· DM algorithms that come with SSAS
o Decision Trees Algorithm: uses the values, or states, of the designated “input columns” to predict the states of the column that was designated as “predictable”. It identifies the attribute tree that best predicts the result. allows for interplay between attributes and provides a hierarchy of attribute definitions that can be used to take a decision.
o Clustering Algorithm: grouping of the cases that contain similar characteristics. Identifies how the data forms subgroups and how these subgroups are different from each other. finds patterns without a specific target result.
o Naive Bayes Algorithm: Identifies the attribute that is most likely to predict the result. less computationally intense than others - useful for quickly generating a DMM to discover relationships between input columns and predictable columns. Use to do initial explorations of data, and then later apply the results to create additional DMMs with other algorithms that are more computationally intense and more sophisticated.
o Association Algorithm: Association models are built on datasets that contain identifiers both for individual cases and item set that the cases contain. An association model is made up of a series of item sets and the rules that describe how those items are grouped together within the cases. The rules that the algorithm identifies can be used to predict a customer's likely future purchases, based on the items that already exist in the customer's shopping cart. It basically identifies the subgroup of data that participates in a specific transaction.

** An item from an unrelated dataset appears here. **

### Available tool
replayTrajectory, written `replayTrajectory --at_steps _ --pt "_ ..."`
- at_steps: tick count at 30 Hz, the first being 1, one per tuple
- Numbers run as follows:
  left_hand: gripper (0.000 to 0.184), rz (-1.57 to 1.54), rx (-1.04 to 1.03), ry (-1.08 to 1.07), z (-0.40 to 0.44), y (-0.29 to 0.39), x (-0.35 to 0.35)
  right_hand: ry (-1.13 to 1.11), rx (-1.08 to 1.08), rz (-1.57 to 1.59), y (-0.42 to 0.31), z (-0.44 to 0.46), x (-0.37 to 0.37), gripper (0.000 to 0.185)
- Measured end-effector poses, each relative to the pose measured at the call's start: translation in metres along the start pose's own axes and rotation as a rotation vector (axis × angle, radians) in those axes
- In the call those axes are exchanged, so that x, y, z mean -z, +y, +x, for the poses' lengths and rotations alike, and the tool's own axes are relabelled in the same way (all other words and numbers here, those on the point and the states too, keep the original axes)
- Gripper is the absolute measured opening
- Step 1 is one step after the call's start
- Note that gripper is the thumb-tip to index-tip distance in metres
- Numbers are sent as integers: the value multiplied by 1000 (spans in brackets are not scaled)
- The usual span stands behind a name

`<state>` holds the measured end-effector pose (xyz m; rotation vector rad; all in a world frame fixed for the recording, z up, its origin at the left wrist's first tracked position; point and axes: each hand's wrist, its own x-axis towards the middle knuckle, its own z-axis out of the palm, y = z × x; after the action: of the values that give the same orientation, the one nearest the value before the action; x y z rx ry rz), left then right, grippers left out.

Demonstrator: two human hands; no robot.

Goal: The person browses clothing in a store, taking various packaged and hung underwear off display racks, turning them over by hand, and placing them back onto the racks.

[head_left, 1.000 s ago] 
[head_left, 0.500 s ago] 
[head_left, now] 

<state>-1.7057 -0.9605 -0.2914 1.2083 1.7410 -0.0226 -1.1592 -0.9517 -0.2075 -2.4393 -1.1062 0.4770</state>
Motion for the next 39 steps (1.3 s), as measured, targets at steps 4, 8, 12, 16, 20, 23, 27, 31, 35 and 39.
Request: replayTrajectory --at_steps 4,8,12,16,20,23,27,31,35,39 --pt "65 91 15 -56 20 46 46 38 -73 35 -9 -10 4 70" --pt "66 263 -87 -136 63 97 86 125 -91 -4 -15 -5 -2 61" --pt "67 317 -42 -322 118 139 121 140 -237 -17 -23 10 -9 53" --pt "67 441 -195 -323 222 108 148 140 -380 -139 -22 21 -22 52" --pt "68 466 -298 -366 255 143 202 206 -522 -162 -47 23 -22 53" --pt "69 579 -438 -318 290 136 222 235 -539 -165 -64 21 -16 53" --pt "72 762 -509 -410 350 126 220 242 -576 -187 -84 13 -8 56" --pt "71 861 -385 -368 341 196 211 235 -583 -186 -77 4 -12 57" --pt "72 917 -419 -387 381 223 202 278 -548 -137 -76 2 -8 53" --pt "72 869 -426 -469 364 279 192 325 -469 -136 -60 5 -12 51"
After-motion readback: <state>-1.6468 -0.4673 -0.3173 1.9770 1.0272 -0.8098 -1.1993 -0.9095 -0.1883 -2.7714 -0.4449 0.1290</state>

o Sequence Clustering Algorithm: Identifies the event that is likely to happen next. takes a sequence of events as input parameter and is well suited for click stream. similar to the Clustering Algorithm. However, instead of finding clusters of cases that contain similar attributes, this algorithm finds clusters of cases that contain similar paths in a sequence.
o Time Series Algorithm: for predicting continuous columns such as product sales. While other Microsoft algorithms create models, time series model is based only on the trends that the algorithm derives from the original dataset to create a forecast model. It basically identifies the trends that are happening and predicting future from the current data.
o Neural Network Algorithm: Similar to the Decision Trees algorithm, this algorithm also Identifies attribute tree that best predicts the result, but involves more than 2 attributes analyzed at a time. probabilities for each possible state of the input attribute when given each state of the predictable attribute.
o Logistic Regression Algorithm: a variation of the Neural Network algorithm, where the HIDDEN_NODE_RATIO parameter is set to 0. This setting will create a neural network model that does not contain a hidden layer, and that therefore is equivalent to logistic regression.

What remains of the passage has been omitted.